Druckvoll am Gaumen, auch hier wunderbar tabakig/würzig, Zitronen und Orangen, frische Säure, Gerbstoffgrip, ewig langer zitrusfruchtiger Abgang. Für meinen Geschmack ganz großes Riesling-Kino, 97 P., Trinkfluss, sollte man eigentlich nur aus der Magnum trinken.
Viele Grüße,
Jochen
bin gespannt, ob der Neustadter Vogelsang Riesling 21 auch so offen wird.
Es gibt manchmal Sprüche, die mich lange verfolgen, so wie jemand mal schrieb, junger Veltliner hätte was von frisch Erbrochenem.
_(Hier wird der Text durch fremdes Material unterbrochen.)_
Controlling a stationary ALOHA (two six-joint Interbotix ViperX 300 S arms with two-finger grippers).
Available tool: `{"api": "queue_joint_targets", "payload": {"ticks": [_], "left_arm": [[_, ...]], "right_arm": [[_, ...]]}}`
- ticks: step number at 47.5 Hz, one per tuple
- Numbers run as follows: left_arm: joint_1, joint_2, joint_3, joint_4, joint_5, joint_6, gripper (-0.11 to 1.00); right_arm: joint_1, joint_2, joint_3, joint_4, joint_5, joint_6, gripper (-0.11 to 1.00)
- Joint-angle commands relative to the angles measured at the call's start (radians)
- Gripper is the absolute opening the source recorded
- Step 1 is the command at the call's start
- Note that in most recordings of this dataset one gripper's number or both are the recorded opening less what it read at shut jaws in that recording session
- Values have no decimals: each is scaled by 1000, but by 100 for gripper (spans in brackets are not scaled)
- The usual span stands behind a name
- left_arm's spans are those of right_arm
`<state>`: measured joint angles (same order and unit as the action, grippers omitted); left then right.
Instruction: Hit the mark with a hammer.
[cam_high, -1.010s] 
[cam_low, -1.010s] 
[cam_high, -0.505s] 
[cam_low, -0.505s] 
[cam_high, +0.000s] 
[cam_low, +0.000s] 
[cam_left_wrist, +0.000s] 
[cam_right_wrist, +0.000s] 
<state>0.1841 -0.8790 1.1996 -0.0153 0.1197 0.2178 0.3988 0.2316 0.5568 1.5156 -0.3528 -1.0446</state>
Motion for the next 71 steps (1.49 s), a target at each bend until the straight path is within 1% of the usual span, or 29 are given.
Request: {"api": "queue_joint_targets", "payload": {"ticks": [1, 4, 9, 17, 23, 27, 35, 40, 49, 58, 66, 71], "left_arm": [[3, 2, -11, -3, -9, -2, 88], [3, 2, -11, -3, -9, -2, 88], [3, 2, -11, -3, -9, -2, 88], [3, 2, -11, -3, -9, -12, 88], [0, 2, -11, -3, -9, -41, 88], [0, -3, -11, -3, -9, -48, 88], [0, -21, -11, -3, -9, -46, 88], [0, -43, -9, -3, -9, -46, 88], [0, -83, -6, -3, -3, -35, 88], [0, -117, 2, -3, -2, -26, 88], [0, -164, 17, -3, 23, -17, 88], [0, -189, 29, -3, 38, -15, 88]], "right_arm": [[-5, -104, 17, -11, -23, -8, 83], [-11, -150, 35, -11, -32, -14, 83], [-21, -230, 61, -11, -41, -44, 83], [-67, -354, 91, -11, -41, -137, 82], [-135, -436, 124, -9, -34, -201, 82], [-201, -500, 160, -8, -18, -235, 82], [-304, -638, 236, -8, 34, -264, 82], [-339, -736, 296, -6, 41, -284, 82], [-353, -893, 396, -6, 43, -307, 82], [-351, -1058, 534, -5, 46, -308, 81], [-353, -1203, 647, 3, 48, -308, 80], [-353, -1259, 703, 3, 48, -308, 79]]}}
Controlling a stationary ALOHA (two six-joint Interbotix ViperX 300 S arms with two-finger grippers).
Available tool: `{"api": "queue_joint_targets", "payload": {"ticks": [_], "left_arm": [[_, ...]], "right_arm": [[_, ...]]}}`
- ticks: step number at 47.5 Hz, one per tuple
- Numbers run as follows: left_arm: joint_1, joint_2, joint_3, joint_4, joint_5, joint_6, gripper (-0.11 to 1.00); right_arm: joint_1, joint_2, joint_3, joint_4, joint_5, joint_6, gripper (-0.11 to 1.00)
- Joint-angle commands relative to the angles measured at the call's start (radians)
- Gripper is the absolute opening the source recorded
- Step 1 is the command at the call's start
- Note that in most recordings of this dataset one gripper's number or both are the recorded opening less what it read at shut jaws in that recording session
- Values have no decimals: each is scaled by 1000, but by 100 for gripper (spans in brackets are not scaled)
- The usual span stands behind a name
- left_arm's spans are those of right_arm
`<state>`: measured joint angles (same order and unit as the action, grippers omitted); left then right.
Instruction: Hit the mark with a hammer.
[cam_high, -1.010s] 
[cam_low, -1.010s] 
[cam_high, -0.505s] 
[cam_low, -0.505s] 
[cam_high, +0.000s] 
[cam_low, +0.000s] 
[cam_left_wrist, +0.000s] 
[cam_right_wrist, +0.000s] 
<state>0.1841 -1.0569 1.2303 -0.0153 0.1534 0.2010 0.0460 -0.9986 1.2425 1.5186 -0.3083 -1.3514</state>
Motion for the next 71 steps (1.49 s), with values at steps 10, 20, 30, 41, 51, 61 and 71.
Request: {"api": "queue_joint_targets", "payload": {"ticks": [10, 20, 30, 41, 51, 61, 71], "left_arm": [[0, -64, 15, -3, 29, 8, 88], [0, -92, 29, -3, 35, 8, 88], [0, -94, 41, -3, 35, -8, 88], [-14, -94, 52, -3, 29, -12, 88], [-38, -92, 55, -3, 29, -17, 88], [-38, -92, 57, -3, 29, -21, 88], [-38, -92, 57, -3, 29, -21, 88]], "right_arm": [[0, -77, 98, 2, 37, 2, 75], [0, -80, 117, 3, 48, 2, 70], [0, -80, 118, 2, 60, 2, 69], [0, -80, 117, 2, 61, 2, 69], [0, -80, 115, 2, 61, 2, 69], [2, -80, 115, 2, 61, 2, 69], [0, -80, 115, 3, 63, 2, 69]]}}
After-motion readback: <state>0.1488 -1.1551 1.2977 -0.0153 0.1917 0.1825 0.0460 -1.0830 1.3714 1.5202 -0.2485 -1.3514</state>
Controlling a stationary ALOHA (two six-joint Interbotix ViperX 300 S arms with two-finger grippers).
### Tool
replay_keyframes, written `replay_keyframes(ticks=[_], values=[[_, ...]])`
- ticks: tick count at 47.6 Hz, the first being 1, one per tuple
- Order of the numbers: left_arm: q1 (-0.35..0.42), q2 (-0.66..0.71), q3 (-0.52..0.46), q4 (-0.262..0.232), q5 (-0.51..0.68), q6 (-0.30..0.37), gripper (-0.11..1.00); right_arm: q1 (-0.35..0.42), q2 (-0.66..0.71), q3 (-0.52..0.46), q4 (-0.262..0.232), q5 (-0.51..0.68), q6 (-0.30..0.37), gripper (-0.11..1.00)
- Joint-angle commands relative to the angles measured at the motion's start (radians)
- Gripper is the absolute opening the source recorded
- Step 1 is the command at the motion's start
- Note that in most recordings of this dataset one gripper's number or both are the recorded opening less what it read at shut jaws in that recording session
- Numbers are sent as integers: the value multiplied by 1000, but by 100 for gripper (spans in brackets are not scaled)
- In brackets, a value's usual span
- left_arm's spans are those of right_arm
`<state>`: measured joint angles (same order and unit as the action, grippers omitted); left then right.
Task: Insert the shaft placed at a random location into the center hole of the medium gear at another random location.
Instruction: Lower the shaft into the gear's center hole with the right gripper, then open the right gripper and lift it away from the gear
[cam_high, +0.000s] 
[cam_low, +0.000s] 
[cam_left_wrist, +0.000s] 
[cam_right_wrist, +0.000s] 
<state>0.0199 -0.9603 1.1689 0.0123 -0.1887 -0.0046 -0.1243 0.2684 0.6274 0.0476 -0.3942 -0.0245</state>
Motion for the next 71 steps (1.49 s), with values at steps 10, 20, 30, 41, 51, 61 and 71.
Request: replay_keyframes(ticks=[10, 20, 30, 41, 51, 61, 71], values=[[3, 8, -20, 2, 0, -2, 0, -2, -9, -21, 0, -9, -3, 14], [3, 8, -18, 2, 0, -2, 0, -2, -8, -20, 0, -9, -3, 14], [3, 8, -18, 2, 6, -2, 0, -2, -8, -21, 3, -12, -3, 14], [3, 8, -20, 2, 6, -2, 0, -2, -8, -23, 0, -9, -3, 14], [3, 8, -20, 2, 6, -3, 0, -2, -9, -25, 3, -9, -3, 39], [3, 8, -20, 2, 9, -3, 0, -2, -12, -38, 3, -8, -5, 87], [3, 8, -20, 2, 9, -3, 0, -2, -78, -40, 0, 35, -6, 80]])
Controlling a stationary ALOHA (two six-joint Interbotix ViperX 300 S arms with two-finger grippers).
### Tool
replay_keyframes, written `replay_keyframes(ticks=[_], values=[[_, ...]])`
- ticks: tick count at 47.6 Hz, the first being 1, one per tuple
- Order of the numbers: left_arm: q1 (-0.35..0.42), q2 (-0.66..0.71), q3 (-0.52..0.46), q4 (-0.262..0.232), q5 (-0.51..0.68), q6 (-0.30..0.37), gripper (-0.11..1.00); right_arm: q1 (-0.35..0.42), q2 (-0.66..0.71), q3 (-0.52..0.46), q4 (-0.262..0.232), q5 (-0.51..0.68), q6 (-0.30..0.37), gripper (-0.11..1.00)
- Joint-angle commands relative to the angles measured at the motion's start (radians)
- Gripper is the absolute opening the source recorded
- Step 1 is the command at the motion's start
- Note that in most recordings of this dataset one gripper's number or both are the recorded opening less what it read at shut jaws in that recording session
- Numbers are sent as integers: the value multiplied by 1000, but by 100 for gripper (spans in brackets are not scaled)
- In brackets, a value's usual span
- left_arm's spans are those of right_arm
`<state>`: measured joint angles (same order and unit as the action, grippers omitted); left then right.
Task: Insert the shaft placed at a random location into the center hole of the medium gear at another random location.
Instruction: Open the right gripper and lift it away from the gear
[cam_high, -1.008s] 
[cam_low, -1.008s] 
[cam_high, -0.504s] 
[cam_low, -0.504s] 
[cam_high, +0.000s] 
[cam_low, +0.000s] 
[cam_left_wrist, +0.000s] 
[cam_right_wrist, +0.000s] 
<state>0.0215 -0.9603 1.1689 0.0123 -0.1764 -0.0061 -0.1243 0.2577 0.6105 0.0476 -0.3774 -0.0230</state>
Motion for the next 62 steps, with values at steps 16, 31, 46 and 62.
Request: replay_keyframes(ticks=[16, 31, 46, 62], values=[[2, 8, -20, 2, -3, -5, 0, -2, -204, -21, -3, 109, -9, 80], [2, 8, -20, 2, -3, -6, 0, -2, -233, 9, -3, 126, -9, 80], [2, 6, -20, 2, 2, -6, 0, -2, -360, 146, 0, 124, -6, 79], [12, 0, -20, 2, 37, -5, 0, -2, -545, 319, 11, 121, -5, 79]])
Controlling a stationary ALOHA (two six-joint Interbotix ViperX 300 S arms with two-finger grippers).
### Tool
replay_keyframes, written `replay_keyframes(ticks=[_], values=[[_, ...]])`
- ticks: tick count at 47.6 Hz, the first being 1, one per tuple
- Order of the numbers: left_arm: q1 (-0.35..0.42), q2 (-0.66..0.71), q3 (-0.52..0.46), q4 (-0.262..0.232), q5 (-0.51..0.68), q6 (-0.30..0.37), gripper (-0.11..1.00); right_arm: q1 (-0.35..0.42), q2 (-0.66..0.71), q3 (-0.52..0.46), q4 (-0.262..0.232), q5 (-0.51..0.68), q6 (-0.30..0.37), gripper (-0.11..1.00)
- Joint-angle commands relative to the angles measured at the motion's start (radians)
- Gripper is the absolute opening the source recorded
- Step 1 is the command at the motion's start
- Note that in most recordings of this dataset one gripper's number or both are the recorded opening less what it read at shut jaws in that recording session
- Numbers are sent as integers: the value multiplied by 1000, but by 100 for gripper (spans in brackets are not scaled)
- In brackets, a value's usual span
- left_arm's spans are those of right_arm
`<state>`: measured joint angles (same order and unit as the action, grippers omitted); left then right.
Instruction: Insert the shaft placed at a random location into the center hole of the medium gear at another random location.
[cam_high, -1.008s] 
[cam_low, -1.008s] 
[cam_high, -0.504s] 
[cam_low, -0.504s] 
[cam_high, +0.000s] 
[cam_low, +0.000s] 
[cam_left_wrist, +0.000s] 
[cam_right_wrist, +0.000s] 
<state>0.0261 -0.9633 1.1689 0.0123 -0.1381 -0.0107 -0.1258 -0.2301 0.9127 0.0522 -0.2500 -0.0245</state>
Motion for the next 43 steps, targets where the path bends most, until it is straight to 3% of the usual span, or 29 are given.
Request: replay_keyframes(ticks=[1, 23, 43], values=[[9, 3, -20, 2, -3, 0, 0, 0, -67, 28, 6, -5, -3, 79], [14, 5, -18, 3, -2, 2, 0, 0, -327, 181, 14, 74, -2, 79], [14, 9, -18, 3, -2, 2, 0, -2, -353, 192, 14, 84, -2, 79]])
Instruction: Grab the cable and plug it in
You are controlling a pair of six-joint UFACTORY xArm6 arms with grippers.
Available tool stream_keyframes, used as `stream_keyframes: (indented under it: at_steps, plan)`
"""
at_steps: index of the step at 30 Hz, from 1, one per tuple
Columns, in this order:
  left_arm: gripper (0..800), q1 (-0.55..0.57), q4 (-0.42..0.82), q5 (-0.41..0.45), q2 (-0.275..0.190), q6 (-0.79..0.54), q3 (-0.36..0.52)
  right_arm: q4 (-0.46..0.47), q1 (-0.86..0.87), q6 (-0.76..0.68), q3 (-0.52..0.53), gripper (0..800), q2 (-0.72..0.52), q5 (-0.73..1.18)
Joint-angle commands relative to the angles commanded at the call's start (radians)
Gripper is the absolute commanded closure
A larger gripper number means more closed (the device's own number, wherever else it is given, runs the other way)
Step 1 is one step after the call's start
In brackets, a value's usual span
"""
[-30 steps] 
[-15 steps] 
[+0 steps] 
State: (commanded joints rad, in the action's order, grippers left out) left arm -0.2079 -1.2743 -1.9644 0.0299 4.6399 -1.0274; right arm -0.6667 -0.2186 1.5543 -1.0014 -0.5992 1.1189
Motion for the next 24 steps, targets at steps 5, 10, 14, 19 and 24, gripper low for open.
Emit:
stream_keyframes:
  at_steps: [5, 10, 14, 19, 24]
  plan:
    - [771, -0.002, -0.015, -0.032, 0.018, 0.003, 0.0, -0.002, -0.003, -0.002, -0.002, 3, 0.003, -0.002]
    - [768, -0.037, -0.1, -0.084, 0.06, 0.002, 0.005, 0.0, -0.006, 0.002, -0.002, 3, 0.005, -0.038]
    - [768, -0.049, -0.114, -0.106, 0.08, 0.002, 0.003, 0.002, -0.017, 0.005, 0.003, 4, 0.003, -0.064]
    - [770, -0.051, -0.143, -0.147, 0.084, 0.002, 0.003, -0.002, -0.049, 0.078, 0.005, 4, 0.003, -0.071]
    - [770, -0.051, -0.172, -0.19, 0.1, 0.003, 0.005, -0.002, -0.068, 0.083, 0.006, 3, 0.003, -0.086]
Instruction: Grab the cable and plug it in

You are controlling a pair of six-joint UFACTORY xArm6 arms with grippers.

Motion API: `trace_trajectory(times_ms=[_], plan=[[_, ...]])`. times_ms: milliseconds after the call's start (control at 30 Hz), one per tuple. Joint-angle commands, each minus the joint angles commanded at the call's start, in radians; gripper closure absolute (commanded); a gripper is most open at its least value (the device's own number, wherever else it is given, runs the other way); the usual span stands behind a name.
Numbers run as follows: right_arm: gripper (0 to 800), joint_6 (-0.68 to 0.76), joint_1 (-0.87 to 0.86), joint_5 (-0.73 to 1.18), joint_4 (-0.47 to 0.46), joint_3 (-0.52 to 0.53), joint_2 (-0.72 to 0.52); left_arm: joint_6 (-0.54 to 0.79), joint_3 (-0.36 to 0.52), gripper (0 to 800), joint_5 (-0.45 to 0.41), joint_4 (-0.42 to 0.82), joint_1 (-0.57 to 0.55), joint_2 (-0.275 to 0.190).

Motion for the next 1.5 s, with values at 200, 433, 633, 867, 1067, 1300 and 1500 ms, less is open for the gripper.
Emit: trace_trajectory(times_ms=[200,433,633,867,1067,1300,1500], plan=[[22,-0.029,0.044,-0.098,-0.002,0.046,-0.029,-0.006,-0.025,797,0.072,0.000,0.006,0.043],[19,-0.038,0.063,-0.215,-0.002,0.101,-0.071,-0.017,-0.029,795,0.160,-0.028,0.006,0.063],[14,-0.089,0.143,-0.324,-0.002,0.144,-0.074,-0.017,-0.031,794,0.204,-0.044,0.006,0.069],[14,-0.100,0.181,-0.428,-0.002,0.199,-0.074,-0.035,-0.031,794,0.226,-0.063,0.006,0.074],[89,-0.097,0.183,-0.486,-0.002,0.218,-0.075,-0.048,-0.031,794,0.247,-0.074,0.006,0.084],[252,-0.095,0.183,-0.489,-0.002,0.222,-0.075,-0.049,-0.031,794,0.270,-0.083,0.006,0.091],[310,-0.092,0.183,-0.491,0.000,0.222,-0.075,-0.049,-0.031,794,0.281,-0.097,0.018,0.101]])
Und jetzt sagte kürzlich ein Weinnerd, er sei weg von Rieslingen, die schmeckten alle gleich. Ich musste immer wieder daran denken… gibt es da ein Korn Wahrheit? Beim Probieren vom Vogelsang verdichtete sich der Verdacht… Ja, dieses satte Riesling-Aroma, später Äpfel, Dichte, Schmackes, Säure - und sonst? Es dauerte zwei Tage, bis der Wein eine eher oberflächliche Aromatik verlor und etwas tiefgründig Öliges bekam. Er faltete sich nicht großzügig und detailreich auseinander, sondern blieb bei sich. Nicht ganz undurchdringlich, aber widerständig, mit in der Tiefe sich abzeichnenden, kaum sagbaren Aromen, zu denen vielleicht irgendwann ein paar Kräuter oder helle Beeren einfallen. Jetzt ein sehr edler, feingewebter Wein. Für meinen Geschmack sollte aber noch etwas kommen, um Riesling von jedem Verdacht freizusprechen.